Why Gratitude Is GoodNov 02, 2023 03:47PM ● By Dr. Rodger
Need some motivation for practicing gratitude this Thanksgiving? Robert Emmons, the world's leading scientific expert on gratitude, reveals why gratitude is good for our bodies, our minds, and our relationships.
With Thanksgiving approaching, we’ll all soon be taking time to acknowledge what we’re grateful for. It’s a nice gesture, of course, but why do we do it? What good is gratitude?
People systematically cultivate gratitude, usually by keeping a “gratitude journal” in which they regularly record the things for which they’re grateful. Gratitude journals and other gratitude practices often seem simple and basic; in studies, people who kept gratitude journals for just three weeks their results have been found to be overwhelming. Studies done on more than one thousand people, from ages eight to 80, found that people who practice gratitude consistently report a host of benefits. The social benefits are especially significant here because, after all, gratitude is a social emotion. It is seen as a relationship-strengthening emotion because it requires us to see how we’ve been supported and affirmed by other people.
This cuts to the very heart of the definition of gratitude, which has two components. First, it’s an affirmation of goodness. We affirm that there are good things in the world, gifts and benefits we’ve received. This doesn’t mean that life is perfect; it doesn’t ignore complaints, burdens, and hassles. But when we look at life as a whole, gratitude encourages us to identify some amount of goodness in our lives.

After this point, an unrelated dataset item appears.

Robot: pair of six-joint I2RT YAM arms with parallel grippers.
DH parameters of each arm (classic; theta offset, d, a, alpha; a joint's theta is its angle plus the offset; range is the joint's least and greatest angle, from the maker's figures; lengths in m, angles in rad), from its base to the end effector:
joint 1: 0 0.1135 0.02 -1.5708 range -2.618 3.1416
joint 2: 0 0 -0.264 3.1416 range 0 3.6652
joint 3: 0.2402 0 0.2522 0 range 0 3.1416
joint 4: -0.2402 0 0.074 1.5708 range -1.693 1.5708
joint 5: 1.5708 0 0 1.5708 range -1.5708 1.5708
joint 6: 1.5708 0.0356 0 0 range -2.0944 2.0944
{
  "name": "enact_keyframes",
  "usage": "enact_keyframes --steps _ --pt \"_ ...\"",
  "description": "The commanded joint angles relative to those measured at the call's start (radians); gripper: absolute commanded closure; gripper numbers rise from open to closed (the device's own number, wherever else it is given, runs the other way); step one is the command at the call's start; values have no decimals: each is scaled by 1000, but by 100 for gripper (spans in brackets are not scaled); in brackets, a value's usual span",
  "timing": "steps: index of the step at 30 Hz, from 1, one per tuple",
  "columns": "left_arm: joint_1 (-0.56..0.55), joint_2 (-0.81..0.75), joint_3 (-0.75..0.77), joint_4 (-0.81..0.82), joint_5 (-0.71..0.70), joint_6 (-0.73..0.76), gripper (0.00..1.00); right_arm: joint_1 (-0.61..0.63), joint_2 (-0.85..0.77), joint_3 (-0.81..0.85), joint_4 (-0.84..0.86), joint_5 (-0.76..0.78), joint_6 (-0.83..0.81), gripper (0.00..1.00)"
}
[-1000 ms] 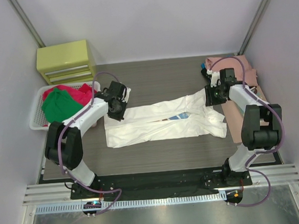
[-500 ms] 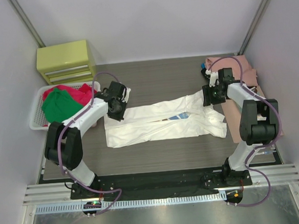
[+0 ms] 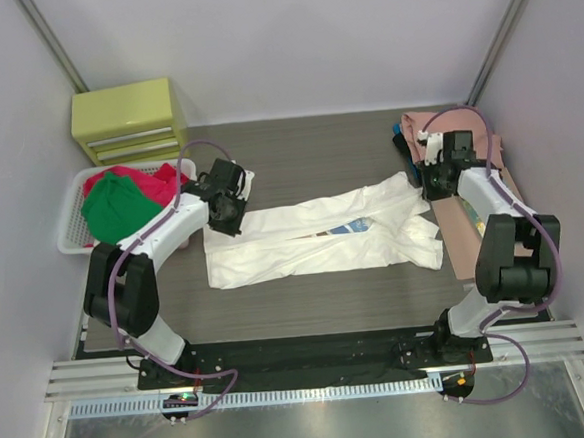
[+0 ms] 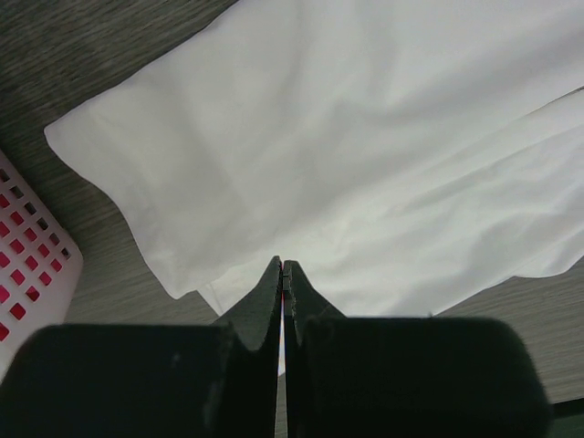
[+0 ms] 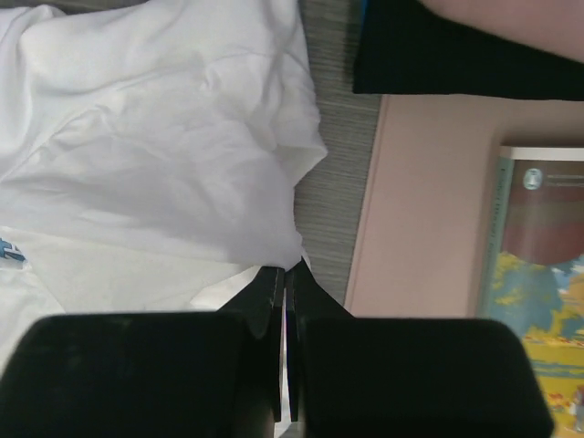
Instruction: Fold and stack the t-shirts
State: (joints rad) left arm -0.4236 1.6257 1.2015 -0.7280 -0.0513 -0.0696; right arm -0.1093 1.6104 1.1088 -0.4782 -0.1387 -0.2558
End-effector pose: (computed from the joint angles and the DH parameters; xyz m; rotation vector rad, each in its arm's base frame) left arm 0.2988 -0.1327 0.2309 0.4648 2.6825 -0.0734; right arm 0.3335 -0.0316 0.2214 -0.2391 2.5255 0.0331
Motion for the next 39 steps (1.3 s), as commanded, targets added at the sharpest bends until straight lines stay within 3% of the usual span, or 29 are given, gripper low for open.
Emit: enact_keyframes --steps 1,5,7,9,11,12,17,19,23,28,39 --pt "2 -4 13 21 24 8 100 -15 -81 8 6 47 -53 99" --pt "2 -9 15 15 27 10 100 -16 -63 14 -13 42 -60 99" --pt "2 -12 10 15 27 13 100 -16 -50 16 -33 27 -63 76" --pt "2 -13 7 13 25 17 100 -15 -43 14 -45 11 -71 39" --pt "2 -10 7 10 25 17 100 -16 -43 10 -53 7 -80 19" --pt "2 -9 7 10 30 17 100 -16 -47 6 -56 7 -86 17" --pt "2 2 12 10 31 19 100 -16 -93 5 -62 19 -89 16" --pt "2 6 12 10 31 16 100 -16 -106 5 -86 -45 -77 16" --pt "2 2 10 10 21 16 100 -9 -135 -4 -163 -125 -46 27" --pt "2 -3 -14 29 5 24 100 -3 -224 -133 -177 -160 -95 27" --pt "2 57 24 16 -22 27 100 253 -172 -181 -143 -90 -50 29"
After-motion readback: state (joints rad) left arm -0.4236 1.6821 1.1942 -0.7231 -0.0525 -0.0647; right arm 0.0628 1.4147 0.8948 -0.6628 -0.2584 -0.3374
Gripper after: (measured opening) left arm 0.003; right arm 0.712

The second part of gratitude is figuring out where that goodness comes from. We recognize the sources of this goodness as being outside of ourselves. It didn’t stem from anything we necessarily did ourselves in which we might take pride. We can appreciate positive traits in ourselves, but I think true gratitude involves a humble dependence on others. We acknowledge that other people or even higher powers, if you’re of a spiritual mindset, gave us many gifts, big and small, to help us achieve goodness in our lives.
Gratitude makes us appreciate the value of something, and when we appreciate the value of something, we extract more benefits from it; we’re less likely to take it for granted.
In effect, I think gratitude allows us to participate more in life. We notice the positives more, and that magnifies the pleasures you get from life. Instead of adapting to goodness, we celebrate goodness. We spend so much time watching things, movies, computer screens, and sports, but with gratitude, we become greater participants in our lives as opposed to spectators.